La especie fue localizada en acantilados de piedra caliza dentro de un bosque mesófilo de montaña en el municipio de San Bartolo Tutotepec, en el estado de Hidalgo. Con este hallazgo, la entidad suma ya diez especies de plantas carnívoras registradas. El descubrimiento fue documentado y publicado en la revista científica Nordic Journal of Botany.
De acuerdo con los investigadores, Pinguicula brendae destaca por su reducido tamaño, de apenas tres centímetros de ancho, así como por sus características morfológicas únicas. Presenta rosetas compactas de tonalidades rojizas o rubí durante su etapa de hibernación, mientras que en verano desarrolla hojas con mucílago pegajoso que le permiten capturar pequeños insectos. Además, produce una sola flor sostenida por un tallo de color violeta-marrón.
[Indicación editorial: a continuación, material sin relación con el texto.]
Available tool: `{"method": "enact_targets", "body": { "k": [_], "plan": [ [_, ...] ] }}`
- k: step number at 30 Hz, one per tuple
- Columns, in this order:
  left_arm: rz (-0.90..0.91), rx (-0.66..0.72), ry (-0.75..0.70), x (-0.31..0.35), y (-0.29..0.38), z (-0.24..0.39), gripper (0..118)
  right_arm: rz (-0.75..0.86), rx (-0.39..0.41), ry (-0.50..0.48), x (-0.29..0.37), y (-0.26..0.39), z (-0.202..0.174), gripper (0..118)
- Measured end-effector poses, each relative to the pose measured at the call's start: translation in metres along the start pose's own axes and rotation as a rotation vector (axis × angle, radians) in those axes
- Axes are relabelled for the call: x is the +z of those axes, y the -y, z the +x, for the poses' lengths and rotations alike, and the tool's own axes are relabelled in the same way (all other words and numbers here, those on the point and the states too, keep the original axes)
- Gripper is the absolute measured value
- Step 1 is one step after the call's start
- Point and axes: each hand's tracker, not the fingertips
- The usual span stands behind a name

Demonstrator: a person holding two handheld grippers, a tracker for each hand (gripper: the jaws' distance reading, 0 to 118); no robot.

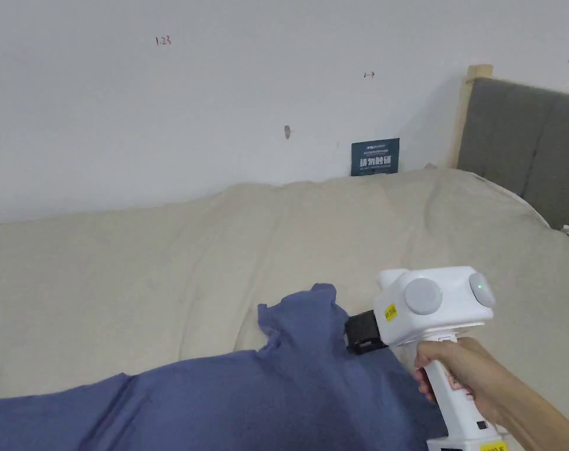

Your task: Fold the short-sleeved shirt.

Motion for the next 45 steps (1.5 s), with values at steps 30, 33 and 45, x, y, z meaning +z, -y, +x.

La floración de esta especie ocurre entre finales de febrero y principios de marzo, etapa en la que también se analizará la interacción con insectos polinizadores. Posteriormente, en verano, sus hojas se convierten en trampas naturales para obtener nutrientes en condiciones ambientales adversas.
No obstante, los especialistas advirtieron que la planta enfrenta riesgos importantes en su hábitat natural. Factores como el pastoreo de ganado, la quema de vegetación y la extracción por parte de pobladores podrían poner en peligro su supervivencia. Por ello, consideran que debe ser catalogada como “En Peligro Crítico”, debido a que hasta ahora no se tiene registro de su presencia en otra región.
Como parte de las investigaciones en curso, el equipo de la BUAP realizará estudios comparativos con Pinguicula moranensis, así como análisis de fluorescencia para identificar los compuestos que le permiten adaptarse a entornos hostiles. También se estudiará su distribución espacial y las condiciones microambientales necesarias para su desarrollo.
Finalmente, los académicos impulsarán acciones de divulgación con comunidades cercanas para promover la conservación de esta especie. Destacaron que, pese a los avances científicos, aún existen múltiples áreas por explorar en el estudio de la biodiversidad, lo que abre la puerta a nuevos descubrimientos en flora, fauna y otros organismos.